## Records from a collection
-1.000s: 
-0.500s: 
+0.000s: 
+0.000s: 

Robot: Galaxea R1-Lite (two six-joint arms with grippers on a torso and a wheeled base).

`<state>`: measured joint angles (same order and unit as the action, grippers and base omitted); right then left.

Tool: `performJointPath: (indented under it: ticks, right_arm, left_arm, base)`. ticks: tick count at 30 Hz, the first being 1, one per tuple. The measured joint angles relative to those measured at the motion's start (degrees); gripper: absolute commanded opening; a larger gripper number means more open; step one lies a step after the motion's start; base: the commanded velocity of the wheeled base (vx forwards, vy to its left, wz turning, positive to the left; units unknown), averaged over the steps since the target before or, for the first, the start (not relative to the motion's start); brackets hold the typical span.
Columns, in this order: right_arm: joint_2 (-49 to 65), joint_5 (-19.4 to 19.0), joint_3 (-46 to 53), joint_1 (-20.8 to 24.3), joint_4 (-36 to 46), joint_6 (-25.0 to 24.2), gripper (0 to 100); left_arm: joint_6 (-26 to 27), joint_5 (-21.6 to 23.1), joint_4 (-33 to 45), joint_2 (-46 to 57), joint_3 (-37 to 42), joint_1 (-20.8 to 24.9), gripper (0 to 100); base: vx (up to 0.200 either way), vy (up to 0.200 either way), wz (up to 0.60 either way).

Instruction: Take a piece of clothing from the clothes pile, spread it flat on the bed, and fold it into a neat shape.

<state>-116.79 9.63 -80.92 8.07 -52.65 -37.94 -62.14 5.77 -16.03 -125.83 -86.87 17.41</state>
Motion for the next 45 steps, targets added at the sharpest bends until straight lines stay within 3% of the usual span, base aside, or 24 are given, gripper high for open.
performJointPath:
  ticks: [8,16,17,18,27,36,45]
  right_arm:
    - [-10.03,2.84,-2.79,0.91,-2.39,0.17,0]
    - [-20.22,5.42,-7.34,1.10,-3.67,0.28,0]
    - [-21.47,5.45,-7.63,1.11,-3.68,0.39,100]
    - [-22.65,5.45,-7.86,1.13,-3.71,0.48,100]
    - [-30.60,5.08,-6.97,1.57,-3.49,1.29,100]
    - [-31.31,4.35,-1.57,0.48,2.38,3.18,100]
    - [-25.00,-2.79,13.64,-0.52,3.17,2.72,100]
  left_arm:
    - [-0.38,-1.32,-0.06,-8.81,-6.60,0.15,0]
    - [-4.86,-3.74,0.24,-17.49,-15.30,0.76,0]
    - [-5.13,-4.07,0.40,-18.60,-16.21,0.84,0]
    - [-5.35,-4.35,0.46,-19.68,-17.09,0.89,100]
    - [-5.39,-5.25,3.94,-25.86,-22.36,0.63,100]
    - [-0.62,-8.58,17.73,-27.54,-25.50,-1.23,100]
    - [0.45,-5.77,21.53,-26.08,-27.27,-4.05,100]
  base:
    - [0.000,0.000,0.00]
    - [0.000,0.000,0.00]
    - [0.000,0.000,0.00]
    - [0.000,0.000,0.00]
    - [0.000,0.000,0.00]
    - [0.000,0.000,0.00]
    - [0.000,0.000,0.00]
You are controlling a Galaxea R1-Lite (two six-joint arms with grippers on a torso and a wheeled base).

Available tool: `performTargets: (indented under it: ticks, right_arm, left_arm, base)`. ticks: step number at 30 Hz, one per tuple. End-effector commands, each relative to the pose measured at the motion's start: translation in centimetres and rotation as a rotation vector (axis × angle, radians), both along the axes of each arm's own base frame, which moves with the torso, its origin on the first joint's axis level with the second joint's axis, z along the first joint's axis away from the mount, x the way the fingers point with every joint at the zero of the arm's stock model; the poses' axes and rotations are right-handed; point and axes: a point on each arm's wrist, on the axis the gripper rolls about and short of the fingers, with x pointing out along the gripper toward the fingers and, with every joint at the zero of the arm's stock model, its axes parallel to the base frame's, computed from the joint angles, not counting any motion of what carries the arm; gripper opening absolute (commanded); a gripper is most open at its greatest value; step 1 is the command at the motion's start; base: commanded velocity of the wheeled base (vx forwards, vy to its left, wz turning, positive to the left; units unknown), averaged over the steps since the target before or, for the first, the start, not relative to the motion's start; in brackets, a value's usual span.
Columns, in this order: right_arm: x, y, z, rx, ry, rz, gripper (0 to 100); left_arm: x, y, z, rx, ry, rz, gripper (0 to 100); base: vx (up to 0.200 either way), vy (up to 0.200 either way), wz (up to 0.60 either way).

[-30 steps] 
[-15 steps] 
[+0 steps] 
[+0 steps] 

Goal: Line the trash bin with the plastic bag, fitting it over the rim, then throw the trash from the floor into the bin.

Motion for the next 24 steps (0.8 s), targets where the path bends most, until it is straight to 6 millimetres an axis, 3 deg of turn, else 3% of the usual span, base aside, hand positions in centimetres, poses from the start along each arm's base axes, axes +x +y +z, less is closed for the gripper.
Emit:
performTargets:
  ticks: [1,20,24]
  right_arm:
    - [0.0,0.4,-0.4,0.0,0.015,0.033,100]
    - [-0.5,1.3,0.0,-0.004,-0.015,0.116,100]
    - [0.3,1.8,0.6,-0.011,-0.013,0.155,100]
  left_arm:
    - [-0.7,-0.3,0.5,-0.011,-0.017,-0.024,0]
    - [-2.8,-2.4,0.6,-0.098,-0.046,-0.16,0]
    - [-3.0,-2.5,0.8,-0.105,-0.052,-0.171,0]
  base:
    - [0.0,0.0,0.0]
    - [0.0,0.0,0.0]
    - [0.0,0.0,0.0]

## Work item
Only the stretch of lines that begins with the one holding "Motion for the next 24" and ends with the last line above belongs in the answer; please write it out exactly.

## Exercise response
Motion for the next 24 steps (0.8 s), targets where the path bends most, until it is straight to 6 millimetres an axis, 3 deg of turn, else 3% of the usual span, base aside, hand positions in centimetres, poses from the start along each arm's base axes, axes +x +y +z, less is closed for the gripper.
Emit:
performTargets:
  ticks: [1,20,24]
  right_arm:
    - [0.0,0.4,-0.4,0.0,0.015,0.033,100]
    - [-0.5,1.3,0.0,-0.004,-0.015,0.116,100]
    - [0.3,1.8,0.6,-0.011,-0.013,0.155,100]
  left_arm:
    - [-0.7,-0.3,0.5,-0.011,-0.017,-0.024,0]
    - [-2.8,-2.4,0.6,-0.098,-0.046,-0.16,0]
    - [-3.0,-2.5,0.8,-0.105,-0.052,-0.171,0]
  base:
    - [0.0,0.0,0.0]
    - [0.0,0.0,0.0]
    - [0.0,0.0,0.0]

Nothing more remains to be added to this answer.